— Не наш, расейский.
— Ошибка, может?
— Какая ошибка, сказывал точно: Леферий Дементеич Леонов, больше такого нету. Фамилию и все запомнил.
— А сам-то он видал?
— Видал, как мертвого приволокли на носилках.
— Пиши письмо ему, завтра же пиши… Пусть все до последней точки… — Дементей Иваныч привскочил с травы и смятенно заходил вокруг костра.
— Напишу… что с того толку?
— А может?
— Э, брось, Дементей Иваныч, не убивайся… А я поеду… В траве потихоньку плакал Федот…
В воскресный день Дементей Иваныч вернулся с сынами в деревню.
— Молчите… при матке, — наказывал он дорогой.
Но разве утерпит, сердце, чтоб скрыть от своей Устиньи горькую жалящую весть?
И когда в тот же вечер, сгорбившись, Устинья Семеновна вышла за ворота и побрела вдоль завалинок по
улице, — никто ее не признал.
5
Всё новые и новые пополнения уходили в Завод.

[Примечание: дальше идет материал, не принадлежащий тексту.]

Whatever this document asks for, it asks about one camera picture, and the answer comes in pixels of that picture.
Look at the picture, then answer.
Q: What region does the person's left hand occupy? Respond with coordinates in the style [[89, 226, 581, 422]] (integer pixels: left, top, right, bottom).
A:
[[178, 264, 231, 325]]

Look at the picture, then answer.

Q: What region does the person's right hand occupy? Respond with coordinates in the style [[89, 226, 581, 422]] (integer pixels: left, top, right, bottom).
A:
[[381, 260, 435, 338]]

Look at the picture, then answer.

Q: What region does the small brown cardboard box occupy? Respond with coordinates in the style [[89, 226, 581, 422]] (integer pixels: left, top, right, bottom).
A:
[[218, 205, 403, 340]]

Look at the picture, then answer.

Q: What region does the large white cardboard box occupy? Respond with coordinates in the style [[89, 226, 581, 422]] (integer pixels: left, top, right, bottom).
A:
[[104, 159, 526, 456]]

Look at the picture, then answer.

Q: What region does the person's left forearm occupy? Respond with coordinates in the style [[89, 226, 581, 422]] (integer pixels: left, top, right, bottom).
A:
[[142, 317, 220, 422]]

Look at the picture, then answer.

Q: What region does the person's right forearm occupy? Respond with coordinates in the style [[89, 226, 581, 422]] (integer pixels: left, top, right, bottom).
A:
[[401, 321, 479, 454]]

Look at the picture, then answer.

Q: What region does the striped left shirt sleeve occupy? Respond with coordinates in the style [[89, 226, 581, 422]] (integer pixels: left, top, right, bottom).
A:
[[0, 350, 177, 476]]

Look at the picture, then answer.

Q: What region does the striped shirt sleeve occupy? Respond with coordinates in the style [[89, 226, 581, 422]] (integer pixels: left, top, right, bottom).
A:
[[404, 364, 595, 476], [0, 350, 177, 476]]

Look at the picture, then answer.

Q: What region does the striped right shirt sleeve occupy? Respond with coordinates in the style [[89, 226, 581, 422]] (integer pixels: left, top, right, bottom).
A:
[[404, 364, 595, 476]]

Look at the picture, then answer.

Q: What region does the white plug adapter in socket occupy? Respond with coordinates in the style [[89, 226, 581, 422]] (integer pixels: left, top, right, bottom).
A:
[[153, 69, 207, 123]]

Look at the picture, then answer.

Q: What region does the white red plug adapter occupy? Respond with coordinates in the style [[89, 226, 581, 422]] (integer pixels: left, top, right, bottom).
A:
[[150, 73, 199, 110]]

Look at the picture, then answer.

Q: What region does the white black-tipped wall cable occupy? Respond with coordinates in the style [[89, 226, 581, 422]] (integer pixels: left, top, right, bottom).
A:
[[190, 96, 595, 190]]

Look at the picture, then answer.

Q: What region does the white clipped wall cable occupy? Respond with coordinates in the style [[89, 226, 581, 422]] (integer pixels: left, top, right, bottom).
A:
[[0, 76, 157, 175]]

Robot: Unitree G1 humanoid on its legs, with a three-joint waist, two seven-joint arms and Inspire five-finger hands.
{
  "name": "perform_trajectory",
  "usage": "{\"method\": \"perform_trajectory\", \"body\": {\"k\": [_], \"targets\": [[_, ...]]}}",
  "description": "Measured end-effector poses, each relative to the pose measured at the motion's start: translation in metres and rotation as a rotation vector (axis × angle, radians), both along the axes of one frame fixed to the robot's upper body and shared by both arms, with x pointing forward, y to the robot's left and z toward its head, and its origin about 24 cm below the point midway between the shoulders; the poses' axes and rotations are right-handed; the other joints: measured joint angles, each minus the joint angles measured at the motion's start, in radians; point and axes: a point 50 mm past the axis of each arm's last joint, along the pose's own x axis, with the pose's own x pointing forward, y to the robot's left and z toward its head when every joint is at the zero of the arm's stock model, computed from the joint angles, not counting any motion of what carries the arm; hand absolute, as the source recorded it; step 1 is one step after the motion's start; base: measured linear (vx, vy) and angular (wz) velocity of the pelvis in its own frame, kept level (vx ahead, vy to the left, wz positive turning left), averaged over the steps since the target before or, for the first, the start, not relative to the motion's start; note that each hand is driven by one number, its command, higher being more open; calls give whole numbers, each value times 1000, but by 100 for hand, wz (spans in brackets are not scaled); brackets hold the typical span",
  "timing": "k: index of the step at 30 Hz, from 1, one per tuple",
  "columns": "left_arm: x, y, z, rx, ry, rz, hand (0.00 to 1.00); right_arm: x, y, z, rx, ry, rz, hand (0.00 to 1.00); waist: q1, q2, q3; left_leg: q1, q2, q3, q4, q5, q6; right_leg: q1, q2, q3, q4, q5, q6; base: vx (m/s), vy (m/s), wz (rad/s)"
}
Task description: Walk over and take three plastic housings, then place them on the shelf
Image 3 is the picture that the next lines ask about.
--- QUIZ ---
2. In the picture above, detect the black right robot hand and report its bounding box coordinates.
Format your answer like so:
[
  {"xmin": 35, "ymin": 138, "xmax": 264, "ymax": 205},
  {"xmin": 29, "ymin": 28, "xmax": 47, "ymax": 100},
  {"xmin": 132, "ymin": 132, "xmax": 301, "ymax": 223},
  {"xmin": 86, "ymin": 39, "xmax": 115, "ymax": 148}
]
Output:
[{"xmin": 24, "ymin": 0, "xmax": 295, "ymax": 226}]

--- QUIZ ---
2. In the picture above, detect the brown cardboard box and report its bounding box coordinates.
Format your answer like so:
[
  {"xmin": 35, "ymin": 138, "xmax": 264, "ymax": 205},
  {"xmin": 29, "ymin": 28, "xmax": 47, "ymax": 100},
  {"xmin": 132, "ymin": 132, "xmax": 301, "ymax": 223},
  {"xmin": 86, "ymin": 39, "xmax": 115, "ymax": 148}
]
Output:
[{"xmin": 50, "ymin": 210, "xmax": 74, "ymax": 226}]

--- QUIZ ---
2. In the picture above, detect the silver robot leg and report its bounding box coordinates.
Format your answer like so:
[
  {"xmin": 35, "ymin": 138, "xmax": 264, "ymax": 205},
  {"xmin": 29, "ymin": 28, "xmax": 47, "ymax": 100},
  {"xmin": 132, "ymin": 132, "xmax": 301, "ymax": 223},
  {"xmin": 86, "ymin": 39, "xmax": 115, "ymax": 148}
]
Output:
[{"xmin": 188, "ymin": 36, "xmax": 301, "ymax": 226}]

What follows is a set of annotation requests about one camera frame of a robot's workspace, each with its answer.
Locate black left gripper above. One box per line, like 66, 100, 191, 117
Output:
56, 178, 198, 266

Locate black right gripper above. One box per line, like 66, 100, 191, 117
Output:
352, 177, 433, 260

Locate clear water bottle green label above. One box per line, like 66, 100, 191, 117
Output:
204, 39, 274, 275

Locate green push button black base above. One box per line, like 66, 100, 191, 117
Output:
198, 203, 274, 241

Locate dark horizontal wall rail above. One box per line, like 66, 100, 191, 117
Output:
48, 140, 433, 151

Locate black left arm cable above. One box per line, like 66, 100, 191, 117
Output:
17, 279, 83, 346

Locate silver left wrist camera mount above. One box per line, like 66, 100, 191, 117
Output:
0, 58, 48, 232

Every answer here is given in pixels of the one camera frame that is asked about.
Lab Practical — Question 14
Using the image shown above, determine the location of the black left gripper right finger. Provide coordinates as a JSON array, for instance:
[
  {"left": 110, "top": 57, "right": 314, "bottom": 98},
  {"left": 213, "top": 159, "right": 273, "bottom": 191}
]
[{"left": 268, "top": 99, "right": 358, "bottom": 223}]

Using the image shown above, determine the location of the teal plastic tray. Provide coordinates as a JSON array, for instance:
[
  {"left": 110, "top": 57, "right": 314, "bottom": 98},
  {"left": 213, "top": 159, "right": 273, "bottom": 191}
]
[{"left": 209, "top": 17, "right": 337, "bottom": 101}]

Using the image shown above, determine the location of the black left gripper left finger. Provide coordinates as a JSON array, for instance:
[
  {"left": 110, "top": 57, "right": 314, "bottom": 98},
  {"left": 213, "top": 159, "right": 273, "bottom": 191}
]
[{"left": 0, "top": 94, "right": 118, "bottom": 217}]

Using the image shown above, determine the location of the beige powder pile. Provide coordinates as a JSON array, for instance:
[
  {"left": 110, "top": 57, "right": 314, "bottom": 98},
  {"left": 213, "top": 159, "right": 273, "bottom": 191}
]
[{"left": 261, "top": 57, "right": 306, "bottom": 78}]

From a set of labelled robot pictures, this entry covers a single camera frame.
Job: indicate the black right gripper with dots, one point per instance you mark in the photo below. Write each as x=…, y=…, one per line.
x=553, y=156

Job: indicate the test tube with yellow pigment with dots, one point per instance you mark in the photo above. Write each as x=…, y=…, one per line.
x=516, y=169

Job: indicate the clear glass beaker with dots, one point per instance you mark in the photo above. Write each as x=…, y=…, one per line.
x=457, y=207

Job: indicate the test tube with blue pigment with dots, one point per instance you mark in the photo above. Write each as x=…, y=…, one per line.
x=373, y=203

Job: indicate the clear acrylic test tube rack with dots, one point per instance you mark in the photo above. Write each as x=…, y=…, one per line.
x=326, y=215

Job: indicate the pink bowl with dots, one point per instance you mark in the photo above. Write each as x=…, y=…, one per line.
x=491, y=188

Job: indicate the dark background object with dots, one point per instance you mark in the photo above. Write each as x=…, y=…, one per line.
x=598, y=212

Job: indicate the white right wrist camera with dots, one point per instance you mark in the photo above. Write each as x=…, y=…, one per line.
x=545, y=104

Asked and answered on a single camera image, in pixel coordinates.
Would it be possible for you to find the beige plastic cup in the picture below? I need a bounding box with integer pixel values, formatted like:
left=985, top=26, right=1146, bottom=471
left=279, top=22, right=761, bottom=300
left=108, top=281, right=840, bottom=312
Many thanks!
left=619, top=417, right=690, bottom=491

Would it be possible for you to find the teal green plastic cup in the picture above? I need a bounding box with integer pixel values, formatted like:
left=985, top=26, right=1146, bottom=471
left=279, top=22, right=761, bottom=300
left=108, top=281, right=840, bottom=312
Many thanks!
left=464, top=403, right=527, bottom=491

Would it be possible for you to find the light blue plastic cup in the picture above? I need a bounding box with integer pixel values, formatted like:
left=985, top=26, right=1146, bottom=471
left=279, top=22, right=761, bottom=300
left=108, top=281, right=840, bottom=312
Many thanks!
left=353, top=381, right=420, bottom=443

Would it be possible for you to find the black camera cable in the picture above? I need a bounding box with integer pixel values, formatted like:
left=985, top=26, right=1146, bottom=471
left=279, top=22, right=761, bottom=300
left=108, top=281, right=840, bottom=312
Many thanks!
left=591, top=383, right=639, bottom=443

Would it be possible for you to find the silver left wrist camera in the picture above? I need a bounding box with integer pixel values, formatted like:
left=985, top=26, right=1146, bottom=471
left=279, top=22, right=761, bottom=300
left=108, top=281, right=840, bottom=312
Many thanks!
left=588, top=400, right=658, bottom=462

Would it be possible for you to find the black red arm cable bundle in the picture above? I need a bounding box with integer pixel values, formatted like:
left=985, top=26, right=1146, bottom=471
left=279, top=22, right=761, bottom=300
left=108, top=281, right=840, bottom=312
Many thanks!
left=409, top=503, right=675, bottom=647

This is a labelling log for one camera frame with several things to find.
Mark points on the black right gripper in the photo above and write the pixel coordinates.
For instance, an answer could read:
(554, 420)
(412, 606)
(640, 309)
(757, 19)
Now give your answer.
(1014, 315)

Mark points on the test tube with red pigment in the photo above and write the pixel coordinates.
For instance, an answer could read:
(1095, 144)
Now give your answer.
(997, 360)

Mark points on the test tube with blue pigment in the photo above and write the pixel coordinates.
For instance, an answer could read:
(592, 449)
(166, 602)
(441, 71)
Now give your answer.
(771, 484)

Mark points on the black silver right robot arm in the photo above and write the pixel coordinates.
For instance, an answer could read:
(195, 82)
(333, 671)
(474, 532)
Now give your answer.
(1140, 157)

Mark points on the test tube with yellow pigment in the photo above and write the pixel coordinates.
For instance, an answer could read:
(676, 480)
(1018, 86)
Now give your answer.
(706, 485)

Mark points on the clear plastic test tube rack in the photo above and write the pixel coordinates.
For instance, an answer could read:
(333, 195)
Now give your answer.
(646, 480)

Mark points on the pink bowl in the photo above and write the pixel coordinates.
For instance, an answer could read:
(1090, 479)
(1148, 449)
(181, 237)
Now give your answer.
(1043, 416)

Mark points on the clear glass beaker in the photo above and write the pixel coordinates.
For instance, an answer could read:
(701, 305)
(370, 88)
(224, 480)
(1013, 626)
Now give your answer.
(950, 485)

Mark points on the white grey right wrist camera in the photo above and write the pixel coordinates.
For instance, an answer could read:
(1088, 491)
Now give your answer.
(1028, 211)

Там безусых новобранцев и бородатых ратников сажали в красные теплушки, везли в Верхнеудинск — на Березовку, в Иркутск, в Омск… Надо было срочно латать фронтовые бреши, кидать в них тысячи на скорую руку обученных людей.
— Последние, антихристовы времена подоспели, — выли на деревне умученные горем бабы.
Тревожными лучами било в окна изб встающее на Майдане вешнее солнце, и весь день проходил как в дурном сне. Дементей Иваныч, — он уже сменился из старост, — глушил тоску свою в хозяйственных заботах: надо ведь засеять двадцать пять десятин, запахать пары, убрать хлеб, бульбу, конопли… доглядывать за скотом надо.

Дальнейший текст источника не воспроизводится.